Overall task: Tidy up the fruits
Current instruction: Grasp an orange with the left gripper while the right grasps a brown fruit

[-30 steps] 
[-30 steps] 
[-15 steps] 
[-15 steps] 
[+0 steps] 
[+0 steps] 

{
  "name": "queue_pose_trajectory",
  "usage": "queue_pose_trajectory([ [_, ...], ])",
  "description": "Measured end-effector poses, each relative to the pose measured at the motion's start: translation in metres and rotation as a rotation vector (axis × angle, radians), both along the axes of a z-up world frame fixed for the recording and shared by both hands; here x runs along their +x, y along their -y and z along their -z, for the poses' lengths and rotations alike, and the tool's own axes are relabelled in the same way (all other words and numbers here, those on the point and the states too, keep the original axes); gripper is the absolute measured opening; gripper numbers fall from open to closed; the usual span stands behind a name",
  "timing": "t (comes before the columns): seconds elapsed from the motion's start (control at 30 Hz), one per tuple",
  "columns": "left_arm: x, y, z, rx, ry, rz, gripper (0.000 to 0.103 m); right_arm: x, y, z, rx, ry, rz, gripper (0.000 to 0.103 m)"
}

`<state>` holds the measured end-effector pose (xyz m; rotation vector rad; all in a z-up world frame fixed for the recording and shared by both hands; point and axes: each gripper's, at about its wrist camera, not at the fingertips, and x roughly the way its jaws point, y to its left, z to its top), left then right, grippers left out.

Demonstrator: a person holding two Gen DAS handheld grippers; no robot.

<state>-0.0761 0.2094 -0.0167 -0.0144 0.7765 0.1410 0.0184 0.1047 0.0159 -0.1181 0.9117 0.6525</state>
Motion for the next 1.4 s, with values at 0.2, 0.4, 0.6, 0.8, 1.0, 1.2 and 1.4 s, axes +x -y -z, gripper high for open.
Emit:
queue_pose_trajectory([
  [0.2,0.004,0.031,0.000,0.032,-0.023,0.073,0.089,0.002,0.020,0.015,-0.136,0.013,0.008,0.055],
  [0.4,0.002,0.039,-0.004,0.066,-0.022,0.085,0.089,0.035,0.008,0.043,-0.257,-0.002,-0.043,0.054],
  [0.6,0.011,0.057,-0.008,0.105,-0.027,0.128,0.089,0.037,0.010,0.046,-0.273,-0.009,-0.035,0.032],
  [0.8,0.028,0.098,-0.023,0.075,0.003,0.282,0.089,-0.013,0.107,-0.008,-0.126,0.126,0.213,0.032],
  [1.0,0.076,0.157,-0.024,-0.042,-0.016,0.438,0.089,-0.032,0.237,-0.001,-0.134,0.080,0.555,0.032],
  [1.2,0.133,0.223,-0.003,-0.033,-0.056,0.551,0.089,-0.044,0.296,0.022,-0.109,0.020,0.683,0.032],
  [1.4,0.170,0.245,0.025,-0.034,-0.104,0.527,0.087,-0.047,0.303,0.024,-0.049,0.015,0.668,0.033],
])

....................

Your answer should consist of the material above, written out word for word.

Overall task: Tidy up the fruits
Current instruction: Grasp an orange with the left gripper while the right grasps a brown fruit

[-30 steps] 
[-30 steps] 
[-15 steps] 
[-15 steps] 
[+0 steps] 
[+0 steps] 

{
  "name": "queue_pose_trajectory",
  "usage": "queue_pose_trajectory([ [_, ...], ])",
  "description": "Measured end-effector poses, each relative to the pose measured at the motion's start: translation in metres and rotation as a rotation vector (axis × angle, radians), both along the axes of a z-up world frame fixed for the recording and shared by both hands; here x runs along their +x, y along their -y and z along their -z, for the poses' lengths and rotations alike, and the tool's own axes are relabelled in the same way (all other words and numbers here, those on the point and the states too, keep the original axes); gripper is the absolute measured opening; gripper numbers fall from open to closed; the usual span stands behind a name",
  "timing": "t (comes before the columns): seconds elapsed from the motion's start (control at 30 Hz), one per tuple",
  "columns": "left_arm: x, y, z, rx, ry, rz, gripper (0.000 to 0.103 m); right_arm: x, y, z, rx, ry, rz, gripper (0.000 to 0.103 m)"
}

`<state>` holds the measured end-effector pose (xyz m; rotation vector rad; all in a z-up world frame fixed for the recording and shared by both hands; point and axes: each gripper's, at about its wrist camera, not at the fingertips, and x roughly the way its jaws point, y to its left, z to its top), left then right, grippers left out.

Demonstrator: a person holding two Gen DAS handheld grippers; no robot.

<state>-0.0761 0.2094 -0.0167 -0.0144 0.7765 0.1410 0.0184 0.1047 0.0159 -0.1181 0.9117 0.6525</state>
Motion for the next 1.4 s, with values at 0.2, 0.4, 0.6, 0.8, 1.0, 1.2 and 1.4 s, axes +x -y -z, gripper high for open.
Emit:
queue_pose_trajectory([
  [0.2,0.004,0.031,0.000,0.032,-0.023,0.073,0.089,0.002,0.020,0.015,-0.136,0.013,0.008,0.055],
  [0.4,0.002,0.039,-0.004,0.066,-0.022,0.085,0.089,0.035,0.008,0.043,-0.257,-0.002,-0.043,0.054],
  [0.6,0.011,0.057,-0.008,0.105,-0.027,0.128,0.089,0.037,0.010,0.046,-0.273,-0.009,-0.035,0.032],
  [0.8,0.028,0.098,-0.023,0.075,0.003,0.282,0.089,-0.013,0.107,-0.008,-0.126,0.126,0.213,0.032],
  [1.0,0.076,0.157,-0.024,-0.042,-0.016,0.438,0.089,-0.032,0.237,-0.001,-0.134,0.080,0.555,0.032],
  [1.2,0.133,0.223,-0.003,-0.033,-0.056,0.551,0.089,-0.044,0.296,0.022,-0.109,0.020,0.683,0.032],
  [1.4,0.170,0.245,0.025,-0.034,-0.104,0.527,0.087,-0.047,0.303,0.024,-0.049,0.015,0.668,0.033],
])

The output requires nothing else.